Christmas smorgasbord from Finland, "joulupöytä", (translated "Yule table"), a traditional display of Christmas food served at Christmas in Finland, similar to the Swedish smörgåsbord, including:
- Christmas ham with mustard (almost every family has one for Christmas)
- Freshly salted salmon (gravlax graavilohi) and whitefish graavisiika
- Pickled herring in various forms (tomato, mustard, matjes or onion sauces)
- Rosolli (cold salad dish with diced beetroot, potato and carrot – some varieties also incorporate apple)
- Lutefisk and Béchamel sauce
- Whitefish and pikeperch
- Potato casserole (sweetened or not, depending on preference)
- Boiled potatoes
- Carrot casserole
- Rutabaga casserole (lanttulaatikko)
- Various sauces
- Assortment of cheese, most commonly (leipäjuusto) and Aura (aura-juusto)
- Christmas bread, usually sweet bread (joululimppu)

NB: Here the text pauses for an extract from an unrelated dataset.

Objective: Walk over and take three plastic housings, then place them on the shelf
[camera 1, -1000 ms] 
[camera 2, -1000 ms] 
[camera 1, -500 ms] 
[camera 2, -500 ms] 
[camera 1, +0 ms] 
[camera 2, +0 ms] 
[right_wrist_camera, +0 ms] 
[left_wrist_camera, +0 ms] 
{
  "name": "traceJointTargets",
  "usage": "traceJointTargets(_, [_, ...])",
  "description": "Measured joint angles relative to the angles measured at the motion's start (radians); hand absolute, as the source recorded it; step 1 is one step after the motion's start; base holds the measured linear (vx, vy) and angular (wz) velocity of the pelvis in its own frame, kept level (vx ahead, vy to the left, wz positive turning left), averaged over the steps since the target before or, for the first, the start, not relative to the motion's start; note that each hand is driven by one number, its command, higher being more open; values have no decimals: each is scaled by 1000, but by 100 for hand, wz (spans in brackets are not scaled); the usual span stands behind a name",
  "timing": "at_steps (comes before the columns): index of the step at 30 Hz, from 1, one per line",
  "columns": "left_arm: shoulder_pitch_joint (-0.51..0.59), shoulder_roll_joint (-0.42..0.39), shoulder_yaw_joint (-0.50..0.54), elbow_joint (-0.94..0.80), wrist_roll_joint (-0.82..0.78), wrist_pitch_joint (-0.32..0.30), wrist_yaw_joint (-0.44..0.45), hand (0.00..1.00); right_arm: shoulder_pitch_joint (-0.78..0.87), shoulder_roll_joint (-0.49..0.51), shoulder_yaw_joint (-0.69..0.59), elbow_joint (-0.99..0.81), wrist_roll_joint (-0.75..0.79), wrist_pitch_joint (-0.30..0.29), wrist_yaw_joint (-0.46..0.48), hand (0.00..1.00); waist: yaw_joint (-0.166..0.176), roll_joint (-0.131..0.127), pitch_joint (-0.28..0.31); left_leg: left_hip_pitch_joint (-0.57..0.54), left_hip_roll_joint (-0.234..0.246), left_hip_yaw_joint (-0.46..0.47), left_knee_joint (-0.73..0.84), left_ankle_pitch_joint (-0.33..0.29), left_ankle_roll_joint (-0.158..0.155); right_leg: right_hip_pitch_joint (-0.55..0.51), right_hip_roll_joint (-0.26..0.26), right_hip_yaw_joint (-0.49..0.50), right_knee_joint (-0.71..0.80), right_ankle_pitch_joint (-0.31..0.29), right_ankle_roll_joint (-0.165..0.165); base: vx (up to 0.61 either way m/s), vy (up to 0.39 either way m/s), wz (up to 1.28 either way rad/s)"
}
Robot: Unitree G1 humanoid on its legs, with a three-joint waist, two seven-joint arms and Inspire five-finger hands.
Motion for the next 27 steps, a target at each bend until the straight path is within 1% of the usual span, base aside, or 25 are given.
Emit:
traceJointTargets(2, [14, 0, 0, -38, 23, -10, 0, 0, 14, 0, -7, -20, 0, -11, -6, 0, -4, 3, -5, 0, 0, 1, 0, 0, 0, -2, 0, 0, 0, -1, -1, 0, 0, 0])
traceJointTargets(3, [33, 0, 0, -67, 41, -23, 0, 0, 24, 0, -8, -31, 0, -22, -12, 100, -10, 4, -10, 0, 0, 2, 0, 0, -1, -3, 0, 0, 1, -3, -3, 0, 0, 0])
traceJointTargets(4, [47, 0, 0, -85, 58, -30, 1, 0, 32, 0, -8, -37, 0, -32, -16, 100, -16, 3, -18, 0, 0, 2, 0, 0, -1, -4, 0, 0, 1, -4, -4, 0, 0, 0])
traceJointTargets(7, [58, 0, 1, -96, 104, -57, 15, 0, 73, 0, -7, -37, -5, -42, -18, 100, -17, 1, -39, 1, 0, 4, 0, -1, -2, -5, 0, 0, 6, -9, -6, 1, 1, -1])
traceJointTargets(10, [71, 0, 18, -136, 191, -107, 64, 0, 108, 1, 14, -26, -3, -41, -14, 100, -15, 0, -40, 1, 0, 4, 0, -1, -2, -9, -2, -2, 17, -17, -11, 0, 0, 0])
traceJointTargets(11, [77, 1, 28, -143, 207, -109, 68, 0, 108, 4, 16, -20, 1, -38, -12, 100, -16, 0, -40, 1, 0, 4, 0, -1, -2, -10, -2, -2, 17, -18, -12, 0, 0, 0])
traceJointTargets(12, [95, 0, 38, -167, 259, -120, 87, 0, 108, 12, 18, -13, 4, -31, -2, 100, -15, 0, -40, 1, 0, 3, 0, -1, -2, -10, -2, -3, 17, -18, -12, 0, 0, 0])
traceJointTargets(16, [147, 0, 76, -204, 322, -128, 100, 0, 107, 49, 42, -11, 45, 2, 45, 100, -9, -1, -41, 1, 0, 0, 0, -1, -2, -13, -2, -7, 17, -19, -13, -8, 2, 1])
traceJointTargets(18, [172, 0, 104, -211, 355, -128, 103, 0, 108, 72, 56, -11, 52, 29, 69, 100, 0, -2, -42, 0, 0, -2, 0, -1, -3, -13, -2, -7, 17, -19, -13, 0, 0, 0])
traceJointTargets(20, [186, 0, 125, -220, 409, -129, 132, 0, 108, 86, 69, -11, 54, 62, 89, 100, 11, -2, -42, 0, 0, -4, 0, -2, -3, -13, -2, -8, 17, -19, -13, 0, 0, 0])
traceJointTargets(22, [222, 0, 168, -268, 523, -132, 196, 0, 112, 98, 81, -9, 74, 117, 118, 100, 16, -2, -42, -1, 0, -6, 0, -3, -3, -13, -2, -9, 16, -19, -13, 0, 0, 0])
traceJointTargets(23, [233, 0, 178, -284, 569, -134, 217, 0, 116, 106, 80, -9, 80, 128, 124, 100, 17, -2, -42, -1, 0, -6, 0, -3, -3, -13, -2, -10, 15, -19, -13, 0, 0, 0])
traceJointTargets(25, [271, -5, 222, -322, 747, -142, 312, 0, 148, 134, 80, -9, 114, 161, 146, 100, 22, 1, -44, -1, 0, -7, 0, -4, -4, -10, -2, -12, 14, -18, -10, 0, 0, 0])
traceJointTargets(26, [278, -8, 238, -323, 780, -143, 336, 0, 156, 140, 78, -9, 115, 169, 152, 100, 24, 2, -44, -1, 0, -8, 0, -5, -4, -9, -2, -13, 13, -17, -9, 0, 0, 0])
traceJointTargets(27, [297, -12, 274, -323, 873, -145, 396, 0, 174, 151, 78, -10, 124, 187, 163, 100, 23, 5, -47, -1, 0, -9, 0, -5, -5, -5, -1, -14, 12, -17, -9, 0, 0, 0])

- Karelian pasties, rice pasties, served with egg-butter (karjalanpiirakka)
Other meat dishes could be:
- Karelian hot pot, traditional meat stew originating from the region of Karelia (karjalanpaisti)
Desserts:
- Rice pudding or rice porridge topped with cinnamon, sugar and cold milk or with mixed fruit soup (riisipuuro)
- Joulutorttu, traditionally a star-shaped piece of puff-pastry with prune marmalade in the middle
- Gingerbread, sometimes in the form of a gingerbread house or gingerbread man (piparkakut)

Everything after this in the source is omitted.